(From Chart, a monthly Canadian music news/reviews magazine, Vol. 5 Issue 5, November 1994)

"Eight years of misery."
That’s how frontman Jaz Coleman describes his life between the dissolution of Killing Joke’s original lineup and their reunion for the new release Pandemonium. Following a string of break-ups and incarnations, the original lineup – minus Paul Ferguson – has re-surfaced to witness success like they’ve never seen before.
"After fifteen years, we haven’t had the radio chart action like we have now," explains Coleman, "nor has there been the record sales or the recognition we’ve been getting. It’s like starting the band all over again." More than a decade ago, Coleman Youth, Geordie and "Big Paul" (Raven, now with Prong) released their first self-titled LP. Since then, others have joined and left their ranks, such as Martin Atkins (also of P.I.L., Pigface and Ministry).
Songs like "Requiem", "War Dance" and "The Wait" (Metallica covered this on Garage Days Revisited) showed the music community just who Killing Joke are and what they were about. While the whole "punk rock" movement was crumbling around them, Killing Joke continued to make music which "filled a void of sound that we wanted to hear," according to Coleman. Even when Youth left the band because of a dispute with his then-roommate Jaz, over the loss of Jaz’s cats, Killing Joke continued to write songs that constantly changed the face of the "alternative" music scene. Walk into any club today and it’s still not uncommon to hear "Love Like Blood" or "Eighties" from their Night Time LP.
Between side projects (one of which included Ravi Shankar), Coleman took an interest in the music of the Middle East and Asia. While temporarily residing in Cairo, Egypt, he learned the "Arabic Violin." Referring to his musical alter-ego as "Jekyll and Hyde", Jaz explained how he has immersed himself in conducting and writing for the London, Cairo and New Zealand Philharmonic orchestras. This has led him to work and collaborate with the likes of Luciano Pavarotti. He calls it "a surprise – we’ll just have to wait and hear it."
Ironically enough, while mixing the Extremities album, upstairs at the same studio was Youth, working on a Bananarama LP. This meeting was all part of a series of coincidences that Jaz feels led to the reconciliation of him and Youth. "From the moment we met during the mixing of Extremities," says Jaz, "we knew we would be working together again." Again, when Coleman relocated to New Zealand "for peace of mind and absolute isolation" Youth was there producing Crowded House.
Although an earlier Pandemonium was completed to the pre-production stage, Jaz and crew scrapped everything and left the studio to settle personal differences first. At one point, things were so intense that Jaz was threatening Youth with a broken bottle that he almost "bashed over his head." Several days later, feeling content their problems were solved, they returned to the studio to complete the record. The whole new recording for Pandemonium was completed in a whiplash eleven days!

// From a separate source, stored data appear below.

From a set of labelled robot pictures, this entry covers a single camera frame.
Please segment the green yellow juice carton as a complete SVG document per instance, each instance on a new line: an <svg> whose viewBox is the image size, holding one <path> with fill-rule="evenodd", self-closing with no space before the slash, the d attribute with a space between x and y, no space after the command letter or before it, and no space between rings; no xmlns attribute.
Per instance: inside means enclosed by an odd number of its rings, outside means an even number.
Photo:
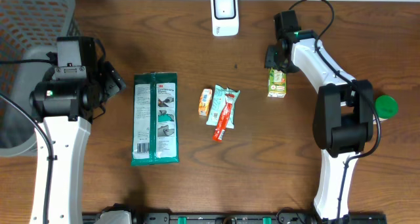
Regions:
<svg viewBox="0 0 420 224"><path fill-rule="evenodd" d="M286 94L286 74L279 70L270 69L268 77L268 97L284 98Z"/></svg>

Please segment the green 3M gloves package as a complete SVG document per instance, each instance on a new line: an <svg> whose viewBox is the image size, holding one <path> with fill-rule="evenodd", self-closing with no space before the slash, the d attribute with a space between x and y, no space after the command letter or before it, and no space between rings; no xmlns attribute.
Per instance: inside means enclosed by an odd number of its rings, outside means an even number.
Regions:
<svg viewBox="0 0 420 224"><path fill-rule="evenodd" d="M132 166L179 162L177 96L174 72L134 77Z"/></svg>

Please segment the light blue wipes pack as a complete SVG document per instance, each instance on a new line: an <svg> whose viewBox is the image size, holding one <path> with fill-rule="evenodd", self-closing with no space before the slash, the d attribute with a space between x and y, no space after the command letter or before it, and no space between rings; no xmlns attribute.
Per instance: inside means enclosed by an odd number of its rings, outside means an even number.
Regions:
<svg viewBox="0 0 420 224"><path fill-rule="evenodd" d="M226 97L225 97L226 94L232 94L234 96L232 109L230 111L230 118L226 126L228 129L234 129L235 102L240 95L240 91L235 91L229 88L224 89L220 85L215 86L215 92L213 94L212 105L211 105L211 109L210 109L208 119L206 122L207 125L213 125L213 126L217 125L219 121L219 117L222 113L222 109L225 107L225 104L226 104Z"/></svg>

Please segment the orange Kleenex tissue pack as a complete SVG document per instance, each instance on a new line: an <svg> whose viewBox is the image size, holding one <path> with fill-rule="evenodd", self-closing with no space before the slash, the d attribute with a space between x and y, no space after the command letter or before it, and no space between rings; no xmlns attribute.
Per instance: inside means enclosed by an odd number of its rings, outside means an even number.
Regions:
<svg viewBox="0 0 420 224"><path fill-rule="evenodd" d="M201 93L198 106L198 114L200 116L208 116L210 102L213 96L212 89L204 89Z"/></svg>

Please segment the red snack bar wrapper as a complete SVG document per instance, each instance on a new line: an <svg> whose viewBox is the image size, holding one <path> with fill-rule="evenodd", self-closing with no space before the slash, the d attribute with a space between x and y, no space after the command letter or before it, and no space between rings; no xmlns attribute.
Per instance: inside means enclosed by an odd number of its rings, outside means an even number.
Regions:
<svg viewBox="0 0 420 224"><path fill-rule="evenodd" d="M222 109L222 112L219 116L218 124L215 128L215 133L213 135L213 140L216 142L222 141L223 135L226 131L226 128L230 119L233 103L234 103L234 95L231 93L225 94L225 106Z"/></svg>

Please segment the green lid spread jar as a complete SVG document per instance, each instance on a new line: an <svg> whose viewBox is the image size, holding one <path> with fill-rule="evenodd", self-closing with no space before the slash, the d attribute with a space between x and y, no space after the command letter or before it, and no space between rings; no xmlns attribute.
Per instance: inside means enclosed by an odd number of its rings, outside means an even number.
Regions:
<svg viewBox="0 0 420 224"><path fill-rule="evenodd" d="M375 100L375 109L377 111L379 121L383 122L395 117L399 111L398 103L389 95L381 95Z"/></svg>

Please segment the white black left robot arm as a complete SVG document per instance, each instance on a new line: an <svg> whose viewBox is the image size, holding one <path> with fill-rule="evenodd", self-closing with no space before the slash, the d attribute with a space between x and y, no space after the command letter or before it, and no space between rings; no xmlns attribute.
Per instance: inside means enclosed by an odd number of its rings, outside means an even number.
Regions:
<svg viewBox="0 0 420 224"><path fill-rule="evenodd" d="M48 70L31 92L37 170L31 223L82 223L83 163L93 112L126 84L110 62Z"/></svg>

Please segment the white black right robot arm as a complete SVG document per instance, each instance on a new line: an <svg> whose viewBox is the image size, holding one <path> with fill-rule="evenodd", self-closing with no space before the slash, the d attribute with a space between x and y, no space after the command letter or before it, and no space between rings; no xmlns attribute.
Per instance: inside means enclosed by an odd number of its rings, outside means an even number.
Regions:
<svg viewBox="0 0 420 224"><path fill-rule="evenodd" d="M288 29L268 47L266 68L301 71L315 88L312 132L322 153L320 183L313 204L322 223L347 223L352 174L373 136L372 86L346 73L312 30Z"/></svg>

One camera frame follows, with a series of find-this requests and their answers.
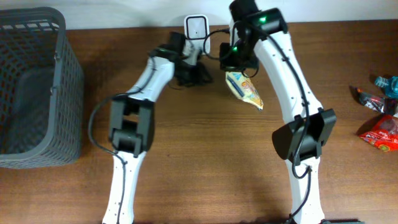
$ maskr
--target gray plastic basket
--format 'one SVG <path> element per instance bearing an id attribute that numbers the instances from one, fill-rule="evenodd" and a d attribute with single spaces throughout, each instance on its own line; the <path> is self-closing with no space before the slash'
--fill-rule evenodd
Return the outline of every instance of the gray plastic basket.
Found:
<path id="1" fill-rule="evenodd" d="M 76 161 L 83 91 L 83 70 L 59 11 L 0 11 L 0 167 Z"/>

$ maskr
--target wooden tabletop
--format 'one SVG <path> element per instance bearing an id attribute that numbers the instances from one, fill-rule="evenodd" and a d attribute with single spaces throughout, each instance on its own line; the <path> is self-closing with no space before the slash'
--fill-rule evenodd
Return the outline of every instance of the wooden tabletop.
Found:
<path id="1" fill-rule="evenodd" d="M 101 223 L 113 160 L 92 146 L 87 120 L 104 97 L 128 90 L 147 52 L 178 28 L 73 30 L 67 36 L 86 75 L 83 152 L 76 164 L 0 169 L 0 223 Z M 398 75 L 398 21 L 290 24 L 298 62 L 315 96 L 337 124 L 323 148 L 319 185 L 327 219 L 398 223 L 398 152 L 381 152 L 357 137 L 378 114 L 354 101 L 349 85 L 382 93 L 371 75 Z M 211 39 L 218 54 L 228 36 Z M 238 223 L 287 218 L 287 168 L 271 134 L 282 113 L 264 68 L 252 79 L 264 110 L 237 100 L 219 63 L 203 59 L 215 82 L 165 88 L 156 104 L 156 132 L 139 174 L 138 222 Z M 107 143 L 109 111 L 98 114 L 95 137 Z"/>

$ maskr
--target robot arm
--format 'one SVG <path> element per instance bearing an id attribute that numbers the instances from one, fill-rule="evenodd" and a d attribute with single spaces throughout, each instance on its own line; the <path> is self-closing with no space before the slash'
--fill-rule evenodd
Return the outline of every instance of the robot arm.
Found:
<path id="1" fill-rule="evenodd" d="M 254 68 L 260 61 L 266 69 L 277 93 L 285 123 L 285 126 L 273 133 L 272 141 L 278 155 L 285 160 L 289 170 L 293 199 L 292 214 L 303 204 L 306 196 L 308 197 L 307 202 L 294 215 L 294 220 L 298 224 L 321 223 L 325 215 L 320 203 L 318 166 L 322 153 L 321 147 L 325 145 L 336 121 L 335 114 L 333 110 L 323 110 L 321 103 L 308 86 L 295 58 L 287 24 L 278 9 L 260 11 L 254 0 L 235 0 L 230 5 L 230 11 L 233 17 L 229 25 L 230 34 L 235 36 L 230 38 L 228 47 L 221 46 L 220 57 L 227 54 L 229 46 L 236 46 L 236 49 L 229 58 L 221 61 L 221 68 L 228 68 L 228 70 L 236 68 L 239 71 L 242 67 Z M 291 63 L 298 79 L 287 65 L 286 59 Z M 308 116 L 299 82 L 307 98 Z M 309 175 L 296 179 L 292 173 L 293 154 L 299 144 L 305 122 L 310 122 L 310 126 L 303 138 L 295 170 L 298 175 L 302 175 L 310 166 L 312 168 L 310 182 Z M 307 195 L 308 184 L 310 184 L 310 191 Z"/>
<path id="2" fill-rule="evenodd" d="M 139 169 L 154 137 L 154 105 L 182 59 L 185 36 L 171 33 L 168 44 L 150 55 L 144 73 L 124 95 L 112 101 L 109 140 L 116 150 L 109 203 L 103 224 L 132 224 Z M 126 116 L 135 115 L 136 120 Z"/>

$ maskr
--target candy wrapper
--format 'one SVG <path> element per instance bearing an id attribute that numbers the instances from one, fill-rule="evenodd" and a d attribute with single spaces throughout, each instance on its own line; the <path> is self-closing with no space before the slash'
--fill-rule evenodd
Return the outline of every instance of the candy wrapper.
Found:
<path id="1" fill-rule="evenodd" d="M 241 72 L 226 72 L 225 81 L 238 99 L 262 110 L 264 104 L 250 78 L 243 76 Z"/>
<path id="2" fill-rule="evenodd" d="M 381 98 L 369 93 L 365 93 L 360 88 L 355 88 L 359 102 L 372 110 L 383 114 L 393 115 L 398 118 L 398 101 L 390 98 Z"/>
<path id="3" fill-rule="evenodd" d="M 398 122 L 391 115 L 384 115 L 372 130 L 359 137 L 383 152 L 398 150 Z"/>

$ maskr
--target black cable
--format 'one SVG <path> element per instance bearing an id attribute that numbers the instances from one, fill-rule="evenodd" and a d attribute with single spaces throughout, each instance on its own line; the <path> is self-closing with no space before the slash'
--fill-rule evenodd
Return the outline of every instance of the black cable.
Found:
<path id="1" fill-rule="evenodd" d="M 246 78 L 254 78 L 254 77 L 259 73 L 259 70 L 260 70 L 260 66 L 257 66 L 256 72 L 255 72 L 253 75 L 251 75 L 251 76 L 247 76 L 247 75 L 244 73 L 244 70 L 241 71 L 241 73 L 242 73 L 242 75 L 243 75 L 244 77 L 246 77 Z"/>
<path id="2" fill-rule="evenodd" d="M 309 172 L 308 172 L 307 193 L 305 193 L 305 198 L 304 198 L 303 202 L 301 203 L 301 205 L 296 209 L 296 211 L 289 216 L 289 220 L 288 220 L 287 223 L 291 223 L 293 221 L 294 216 L 296 216 L 300 212 L 300 210 L 304 207 L 305 203 L 307 202 L 307 200 L 308 200 L 308 198 L 310 196 L 310 191 L 311 191 L 311 172 L 312 172 L 312 169 L 310 167 Z"/>
<path id="3" fill-rule="evenodd" d="M 101 102 L 99 102 L 93 109 L 93 112 L 91 112 L 90 115 L 90 119 L 88 120 L 88 138 L 90 139 L 90 142 L 95 145 L 96 147 L 102 149 L 103 151 L 111 154 L 112 156 L 117 157 L 122 166 L 123 166 L 123 185 L 122 185 L 122 197 L 120 199 L 120 203 L 119 203 L 119 210 L 118 210 L 118 217 L 117 217 L 117 222 L 116 224 L 119 224 L 119 219 L 120 219 L 120 213 L 121 213 L 121 209 L 122 209 L 122 204 L 123 204 L 123 198 L 124 198 L 124 191 L 125 191 L 125 186 L 126 186 L 126 164 L 127 162 L 124 161 L 119 155 L 118 152 L 114 152 L 111 151 L 109 149 L 107 149 L 106 147 L 100 145 L 97 140 L 95 140 L 94 135 L 93 135 L 93 123 L 94 123 L 94 118 L 95 115 L 97 114 L 97 112 L 103 107 L 105 106 L 109 101 L 111 100 L 116 100 L 120 97 L 126 97 L 126 96 L 131 96 L 137 93 L 140 93 L 147 85 L 148 83 L 152 80 L 152 77 L 154 76 L 155 72 L 156 72 L 156 62 L 154 59 L 154 56 L 152 54 L 150 54 L 150 59 L 152 60 L 152 72 L 149 75 L 149 78 L 145 81 L 145 83 L 139 87 L 136 91 L 132 91 L 132 92 L 128 92 L 128 93 L 118 93 L 115 95 L 111 95 L 106 97 L 105 99 L 103 99 Z"/>
<path id="4" fill-rule="evenodd" d="M 309 184 L 309 183 L 310 183 L 310 181 L 311 181 L 311 180 L 310 180 L 311 171 L 312 171 L 312 170 L 311 170 L 311 167 L 310 167 L 310 166 L 307 166 L 307 168 L 305 169 L 305 172 L 304 172 L 303 175 L 301 175 L 301 176 L 297 175 L 296 168 L 295 168 L 296 161 L 297 161 L 297 159 L 299 158 L 299 151 L 300 151 L 300 148 L 301 148 L 301 146 L 302 146 L 302 144 L 303 144 L 304 137 L 305 137 L 305 135 L 307 134 L 308 128 L 309 128 L 309 126 L 310 126 L 310 109 L 309 109 L 309 107 L 308 107 L 307 97 L 306 97 L 306 95 L 305 95 L 305 90 L 304 90 L 303 84 L 302 84 L 302 82 L 300 81 L 300 77 L 299 77 L 299 75 L 297 74 L 296 70 L 294 69 L 294 67 L 293 67 L 292 63 L 290 62 L 289 58 L 286 56 L 286 54 L 284 53 L 284 51 L 283 51 L 282 48 L 280 47 L 280 45 L 279 45 L 279 44 L 276 42 L 276 40 L 275 40 L 273 37 L 271 37 L 267 32 L 261 30 L 260 28 L 258 28 L 258 27 L 256 27 L 256 26 L 253 26 L 252 24 L 248 24 L 248 25 L 249 25 L 251 28 L 253 28 L 253 29 L 255 29 L 256 31 L 258 31 L 259 33 L 261 33 L 262 35 L 266 36 L 267 39 L 269 39 L 269 40 L 275 45 L 275 48 L 276 48 L 276 49 L 278 50 L 278 52 L 281 54 L 282 58 L 284 59 L 284 61 L 285 61 L 286 64 L 287 64 L 287 66 L 288 66 L 288 67 L 290 68 L 290 70 L 292 71 L 293 76 L 294 76 L 295 79 L 296 79 L 298 88 L 300 89 L 300 92 L 301 92 L 301 95 L 302 95 L 302 99 L 303 99 L 303 105 L 304 105 L 304 108 L 305 108 L 305 124 L 304 124 L 304 129 L 303 129 L 302 135 L 301 135 L 301 137 L 300 137 L 299 144 L 297 145 L 297 148 L 295 149 L 295 151 L 294 151 L 294 153 L 293 153 L 292 173 L 293 173 L 293 175 L 294 175 L 294 177 L 295 177 L 296 179 L 303 179 L 303 178 L 308 174 L 308 186 L 307 186 L 308 190 L 307 190 L 307 193 L 306 193 L 306 195 L 305 195 L 304 201 L 302 202 L 301 206 L 299 206 L 298 209 L 290 216 L 290 219 L 293 219 L 293 217 L 294 217 L 296 214 L 298 214 L 298 212 L 299 212 L 299 211 L 302 209 L 302 207 L 305 205 L 305 202 L 307 202 L 307 199 L 308 199 L 308 197 L 309 197 L 309 195 L 310 195 L 310 191 L 309 191 L 310 184 Z"/>
<path id="5" fill-rule="evenodd" d="M 172 90 L 183 90 L 183 88 L 175 88 L 175 87 L 172 87 L 172 86 L 170 85 L 170 82 L 168 82 L 167 85 L 168 85 Z"/>
<path id="6" fill-rule="evenodd" d="M 221 57 L 221 58 L 213 57 L 213 56 L 211 56 L 208 52 L 206 52 L 206 41 L 207 41 L 207 39 L 210 38 L 211 35 L 213 35 L 213 34 L 215 34 L 215 33 L 218 33 L 218 32 L 224 32 L 224 33 L 226 33 L 226 34 L 229 33 L 229 28 L 227 28 L 227 29 L 221 29 L 221 30 L 215 30 L 215 31 L 213 31 L 213 32 L 210 32 L 210 33 L 206 36 L 205 41 L 203 41 L 203 52 L 205 53 L 205 55 L 206 55 L 208 58 L 213 59 L 213 60 L 222 61 L 222 60 L 227 59 L 227 58 L 232 54 L 233 48 L 238 44 L 238 41 L 237 41 L 236 43 L 234 43 L 234 42 L 235 42 L 235 29 L 236 29 L 236 25 L 237 25 L 238 23 L 240 23 L 240 22 L 242 22 L 242 21 L 237 21 L 237 22 L 234 23 L 234 26 L 232 27 L 232 44 L 233 44 L 233 45 L 232 45 L 231 48 L 229 49 L 229 52 L 228 52 L 226 55 L 224 55 L 223 57 Z"/>

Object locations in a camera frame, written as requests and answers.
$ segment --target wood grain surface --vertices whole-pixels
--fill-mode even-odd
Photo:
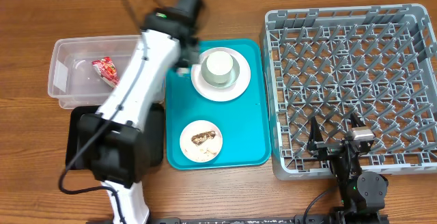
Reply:
[[[131,0],[139,14],[148,0]],[[172,4],[175,0],[163,0]],[[435,24],[437,0],[206,0],[204,40],[258,36],[268,10],[349,5],[421,3]],[[119,0],[0,1],[0,223],[84,223],[112,215],[104,192],[64,195],[71,110],[47,95],[48,67],[58,39],[134,34]],[[437,175],[389,177],[383,213],[391,223],[437,223]],[[155,217],[225,218],[294,216],[334,182],[280,181],[270,160],[258,167],[177,171],[163,164],[143,179]],[[95,186],[90,172],[69,173],[66,186]],[[312,213],[340,204],[338,194]]]

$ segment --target candy wrapper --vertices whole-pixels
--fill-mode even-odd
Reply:
[[[92,65],[104,82],[108,83],[111,87],[117,87],[120,79],[117,76],[117,70],[110,57],[92,61]]]

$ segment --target plastic storage bin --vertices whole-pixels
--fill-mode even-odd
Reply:
[[[306,149],[309,119],[329,143],[351,112],[376,134],[364,171],[437,172],[437,42],[422,5],[274,10],[262,44],[276,177],[334,177]]]
[[[59,106],[64,109],[102,104],[113,88],[99,77],[91,62],[110,57],[121,77],[138,39],[139,36],[101,36],[58,40],[48,73],[49,96],[58,98]],[[157,91],[155,102],[164,97],[163,80],[163,88]]]

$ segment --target teal tray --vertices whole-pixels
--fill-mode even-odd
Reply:
[[[201,42],[204,52],[227,47],[241,53],[251,67],[251,81],[244,93],[231,101],[215,102],[201,96],[191,76],[178,76],[169,71],[166,79],[167,159],[179,170],[212,169],[261,165],[270,157],[266,93],[258,45],[249,39]],[[196,120],[215,124],[223,135],[220,153],[206,163],[195,163],[185,157],[179,138],[185,126]]]

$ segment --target gray dish rack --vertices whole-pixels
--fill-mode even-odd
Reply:
[[[437,43],[422,5],[273,10],[264,26],[276,177],[333,177],[306,151],[309,119],[330,143],[350,129],[352,112],[376,134],[364,170],[437,172]]]

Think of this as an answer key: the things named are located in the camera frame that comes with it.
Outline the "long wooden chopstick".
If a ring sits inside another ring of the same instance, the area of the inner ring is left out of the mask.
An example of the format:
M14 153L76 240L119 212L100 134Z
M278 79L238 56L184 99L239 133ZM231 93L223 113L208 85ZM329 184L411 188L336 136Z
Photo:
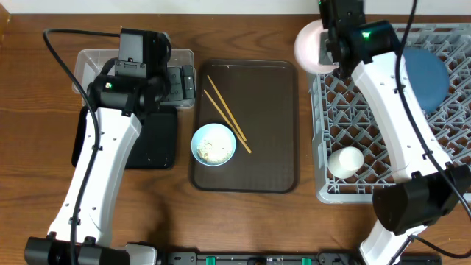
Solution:
M230 129L233 131L233 133L235 134L236 138L242 143L242 145L244 146L244 148L246 149L246 151L251 154L252 153L252 150L250 149L250 147L247 145L246 141L241 137L241 135L238 133L238 131L236 130L236 128L230 123L228 117L226 117L226 115L223 113L222 109L216 104L216 102L214 101L214 99L211 97L211 95L206 91L206 90L203 90L205 95L207 96L207 98L209 98L210 102L212 103L212 105L215 107L215 109L217 110L217 112L219 113L219 115L224 119L224 121L227 123L227 125L230 127Z

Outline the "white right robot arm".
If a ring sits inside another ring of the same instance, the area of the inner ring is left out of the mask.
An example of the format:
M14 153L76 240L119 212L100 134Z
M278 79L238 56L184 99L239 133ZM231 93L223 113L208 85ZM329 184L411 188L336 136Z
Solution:
M334 71L362 92L388 152L394 185L374 190L377 221L361 243L365 264L395 264L420 233L464 204L470 168L440 147L415 97L405 39L388 21L369 23L362 1L321 0Z

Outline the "blue plate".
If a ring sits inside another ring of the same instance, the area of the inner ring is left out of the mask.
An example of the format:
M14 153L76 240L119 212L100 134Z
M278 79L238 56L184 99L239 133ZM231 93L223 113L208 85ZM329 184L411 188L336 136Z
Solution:
M445 100L449 75L445 64L426 49L406 47L403 52L409 82L426 114L431 114Z

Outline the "short wooden chopstick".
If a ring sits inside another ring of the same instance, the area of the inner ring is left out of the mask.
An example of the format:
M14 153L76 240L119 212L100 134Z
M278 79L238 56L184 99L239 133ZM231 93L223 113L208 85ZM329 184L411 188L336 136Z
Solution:
M219 89L216 87L216 85L214 84L213 80L211 79L211 77L209 75L207 75L207 78L208 80L210 81L214 91L216 92L216 95L218 96L219 100L221 101L221 103L223 104L227 114L229 115L229 117L231 118L231 121L233 122L233 124L235 125L235 128L236 130L238 131L239 135L242 137L242 139L244 141L247 141L247 138L245 136L245 134L243 133L242 129L240 128L238 122L236 121L232 111L230 110L230 108L228 107L226 101L224 100L223 96L220 94L219 92Z

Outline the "light blue rice bowl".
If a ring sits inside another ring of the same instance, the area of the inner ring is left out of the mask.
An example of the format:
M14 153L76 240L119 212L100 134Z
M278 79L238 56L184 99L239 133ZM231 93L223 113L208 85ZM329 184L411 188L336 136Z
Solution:
M228 162L236 150L236 137L223 124L210 123L200 127L191 139L191 152L204 166L221 166Z

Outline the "white cup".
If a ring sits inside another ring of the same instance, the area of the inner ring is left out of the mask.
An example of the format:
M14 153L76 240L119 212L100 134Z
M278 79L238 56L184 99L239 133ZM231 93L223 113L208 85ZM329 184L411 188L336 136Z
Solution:
M327 161L330 173L339 179L352 177L364 164L361 150L349 146L333 152Z

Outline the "white bowl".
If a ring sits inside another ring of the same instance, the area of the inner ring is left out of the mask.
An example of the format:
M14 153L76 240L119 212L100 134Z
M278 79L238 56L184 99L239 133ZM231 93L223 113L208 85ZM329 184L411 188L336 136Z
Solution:
M329 74L337 69L336 64L321 64L321 34L326 32L321 20L304 26L294 43L294 55L300 67L310 74Z

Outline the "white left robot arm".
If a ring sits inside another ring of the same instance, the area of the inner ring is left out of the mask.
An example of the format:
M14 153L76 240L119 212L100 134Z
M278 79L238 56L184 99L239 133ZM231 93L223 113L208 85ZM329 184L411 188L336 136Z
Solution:
M82 89L82 126L74 176L44 238L26 243L28 264L159 264L145 243L111 247L113 215L125 169L174 162L179 99L194 95L194 68L112 58Z

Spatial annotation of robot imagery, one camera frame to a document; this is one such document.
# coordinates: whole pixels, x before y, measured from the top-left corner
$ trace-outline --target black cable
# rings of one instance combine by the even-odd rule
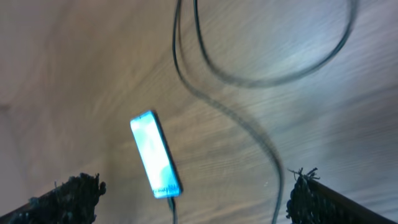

Pandemonium is by far the most commercially successful album for Killing Joke to date. Although it has the excitement of being the new Killing Joke as well as a so-called "reunion" LP, it’s a pale comparison at best to the works of Night Time or the debut Killing Joke. Also, Pandemonium has a more "club-oriented" lean to it, with traces of techno-industrial rock and hints of Jaz’s Middle Eastern interests. Jaz openly admits that "yeah, it’s a dancer LP, but there’s nothing worse than playing a gig and having no one move. These days, our gigs take off and explode. They’re the best we’ve had yet."
Jaz feels out and out blessed and says he hasn’t experienced this sort of bliss since he was a child. Fifteen years on, Killing Joke is now comprised of some of the industry’s greatest people. This includes one of the best producers in the world (second best, at least in Jaz’s eye); ex-Led Zeppelin guitarist Jimmy Page’s favourite musician, Geordie, and a "fabulous new drummer", Jeff Dougmore. "I don’t know where he came from, "allows Jaz, "but God can he play! When we play these days, we have the energy we always wanted, and it shows in the crowds that come to see us. It’s something I’ve spent half my life doing and I won’t stop until I’m six feet under or if, God forbid, something happens to Geordie, then I would stop. Now, when I leave the stage, I feel for the first time in my life that I’m at peace with myself."